Work item:
Using the listing below, report all lines holding the word "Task".

--- Material shown ---

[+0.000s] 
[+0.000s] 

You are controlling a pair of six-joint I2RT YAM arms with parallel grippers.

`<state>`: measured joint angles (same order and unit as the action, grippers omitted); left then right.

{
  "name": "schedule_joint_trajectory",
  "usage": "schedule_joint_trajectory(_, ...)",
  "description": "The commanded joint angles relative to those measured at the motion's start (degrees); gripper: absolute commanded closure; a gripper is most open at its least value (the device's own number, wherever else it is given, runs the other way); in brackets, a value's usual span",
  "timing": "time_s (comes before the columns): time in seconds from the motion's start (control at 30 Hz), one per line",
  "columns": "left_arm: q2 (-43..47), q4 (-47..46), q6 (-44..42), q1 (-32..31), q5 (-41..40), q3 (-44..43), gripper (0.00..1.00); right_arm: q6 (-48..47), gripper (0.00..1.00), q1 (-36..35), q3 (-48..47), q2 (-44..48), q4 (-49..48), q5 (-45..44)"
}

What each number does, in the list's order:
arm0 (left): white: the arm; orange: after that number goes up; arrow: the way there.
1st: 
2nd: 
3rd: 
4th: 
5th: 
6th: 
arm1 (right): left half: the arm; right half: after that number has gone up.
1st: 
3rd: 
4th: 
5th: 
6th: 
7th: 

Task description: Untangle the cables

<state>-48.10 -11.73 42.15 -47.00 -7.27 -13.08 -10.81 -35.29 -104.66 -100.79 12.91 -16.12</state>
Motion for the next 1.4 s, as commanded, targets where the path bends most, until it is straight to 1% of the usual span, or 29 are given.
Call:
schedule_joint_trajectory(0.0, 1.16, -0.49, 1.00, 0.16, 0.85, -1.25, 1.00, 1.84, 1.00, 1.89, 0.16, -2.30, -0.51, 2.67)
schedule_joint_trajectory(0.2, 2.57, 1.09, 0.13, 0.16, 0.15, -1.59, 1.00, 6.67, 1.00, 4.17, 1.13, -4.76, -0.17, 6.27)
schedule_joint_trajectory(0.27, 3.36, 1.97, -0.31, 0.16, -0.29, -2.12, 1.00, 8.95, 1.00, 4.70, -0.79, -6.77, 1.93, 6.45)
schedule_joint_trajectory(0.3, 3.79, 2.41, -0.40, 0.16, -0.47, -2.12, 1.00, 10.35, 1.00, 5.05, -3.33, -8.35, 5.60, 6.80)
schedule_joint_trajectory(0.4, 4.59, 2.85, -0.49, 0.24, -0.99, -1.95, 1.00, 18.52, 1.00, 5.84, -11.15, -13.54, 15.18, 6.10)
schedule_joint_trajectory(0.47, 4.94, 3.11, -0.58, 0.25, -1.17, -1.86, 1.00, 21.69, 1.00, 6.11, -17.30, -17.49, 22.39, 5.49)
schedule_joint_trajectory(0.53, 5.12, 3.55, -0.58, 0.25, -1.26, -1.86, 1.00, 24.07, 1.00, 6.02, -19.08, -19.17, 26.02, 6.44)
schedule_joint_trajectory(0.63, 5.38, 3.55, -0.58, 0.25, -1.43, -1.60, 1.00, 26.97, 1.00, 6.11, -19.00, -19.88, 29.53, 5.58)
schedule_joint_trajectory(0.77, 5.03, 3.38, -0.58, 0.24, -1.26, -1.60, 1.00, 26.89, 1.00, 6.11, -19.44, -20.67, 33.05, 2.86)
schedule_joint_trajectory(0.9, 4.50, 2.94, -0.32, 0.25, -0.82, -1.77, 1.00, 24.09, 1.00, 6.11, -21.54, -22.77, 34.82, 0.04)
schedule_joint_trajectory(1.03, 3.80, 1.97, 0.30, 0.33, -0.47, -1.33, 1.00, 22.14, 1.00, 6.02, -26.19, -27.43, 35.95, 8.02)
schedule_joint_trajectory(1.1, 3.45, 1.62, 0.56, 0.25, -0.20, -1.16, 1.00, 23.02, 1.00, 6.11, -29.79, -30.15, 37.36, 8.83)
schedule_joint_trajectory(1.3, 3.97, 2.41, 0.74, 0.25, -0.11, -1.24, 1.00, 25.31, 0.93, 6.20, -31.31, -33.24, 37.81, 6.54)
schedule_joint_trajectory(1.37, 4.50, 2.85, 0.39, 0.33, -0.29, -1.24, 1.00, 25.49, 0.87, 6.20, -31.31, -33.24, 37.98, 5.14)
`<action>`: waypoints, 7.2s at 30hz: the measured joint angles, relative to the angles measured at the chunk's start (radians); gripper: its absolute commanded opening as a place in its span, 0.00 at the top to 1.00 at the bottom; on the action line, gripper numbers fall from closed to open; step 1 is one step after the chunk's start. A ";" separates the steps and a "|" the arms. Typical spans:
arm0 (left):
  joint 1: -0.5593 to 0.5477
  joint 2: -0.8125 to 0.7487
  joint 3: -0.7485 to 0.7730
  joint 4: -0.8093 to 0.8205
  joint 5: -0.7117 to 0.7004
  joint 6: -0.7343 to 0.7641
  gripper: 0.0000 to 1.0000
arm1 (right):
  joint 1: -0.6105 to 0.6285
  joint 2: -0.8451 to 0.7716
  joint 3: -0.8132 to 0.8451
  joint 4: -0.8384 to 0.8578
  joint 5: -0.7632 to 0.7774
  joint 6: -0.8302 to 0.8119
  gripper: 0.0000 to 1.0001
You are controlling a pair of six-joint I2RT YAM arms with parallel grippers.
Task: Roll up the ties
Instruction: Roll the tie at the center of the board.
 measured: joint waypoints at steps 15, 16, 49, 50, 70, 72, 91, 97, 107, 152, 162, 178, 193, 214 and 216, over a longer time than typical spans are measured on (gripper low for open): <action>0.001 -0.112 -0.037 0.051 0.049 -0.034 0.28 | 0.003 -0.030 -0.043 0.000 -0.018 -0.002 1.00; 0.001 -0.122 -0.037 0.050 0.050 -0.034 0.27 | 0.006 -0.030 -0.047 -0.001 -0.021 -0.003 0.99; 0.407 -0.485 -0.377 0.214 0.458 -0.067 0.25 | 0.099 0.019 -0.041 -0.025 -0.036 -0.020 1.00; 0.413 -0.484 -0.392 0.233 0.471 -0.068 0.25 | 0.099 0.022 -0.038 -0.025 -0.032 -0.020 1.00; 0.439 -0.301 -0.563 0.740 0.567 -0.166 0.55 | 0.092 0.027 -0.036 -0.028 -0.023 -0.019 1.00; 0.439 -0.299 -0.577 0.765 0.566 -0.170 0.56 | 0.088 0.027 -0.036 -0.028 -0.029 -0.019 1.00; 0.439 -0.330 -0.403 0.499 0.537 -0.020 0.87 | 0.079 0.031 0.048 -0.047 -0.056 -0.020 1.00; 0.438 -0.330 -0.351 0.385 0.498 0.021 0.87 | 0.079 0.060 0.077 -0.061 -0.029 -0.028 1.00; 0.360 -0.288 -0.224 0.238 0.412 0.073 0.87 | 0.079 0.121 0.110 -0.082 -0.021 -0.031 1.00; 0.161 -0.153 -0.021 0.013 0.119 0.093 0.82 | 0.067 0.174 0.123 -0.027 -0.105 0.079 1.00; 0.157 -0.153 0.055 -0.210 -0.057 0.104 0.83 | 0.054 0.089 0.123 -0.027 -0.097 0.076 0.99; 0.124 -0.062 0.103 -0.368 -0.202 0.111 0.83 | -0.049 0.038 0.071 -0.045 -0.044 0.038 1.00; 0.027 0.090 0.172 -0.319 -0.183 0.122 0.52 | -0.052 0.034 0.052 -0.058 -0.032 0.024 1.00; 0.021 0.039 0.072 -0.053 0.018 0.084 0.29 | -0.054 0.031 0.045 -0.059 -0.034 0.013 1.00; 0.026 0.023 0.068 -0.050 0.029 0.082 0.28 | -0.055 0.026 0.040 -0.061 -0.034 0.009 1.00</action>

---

Answer to this exercise:
Task description: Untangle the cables
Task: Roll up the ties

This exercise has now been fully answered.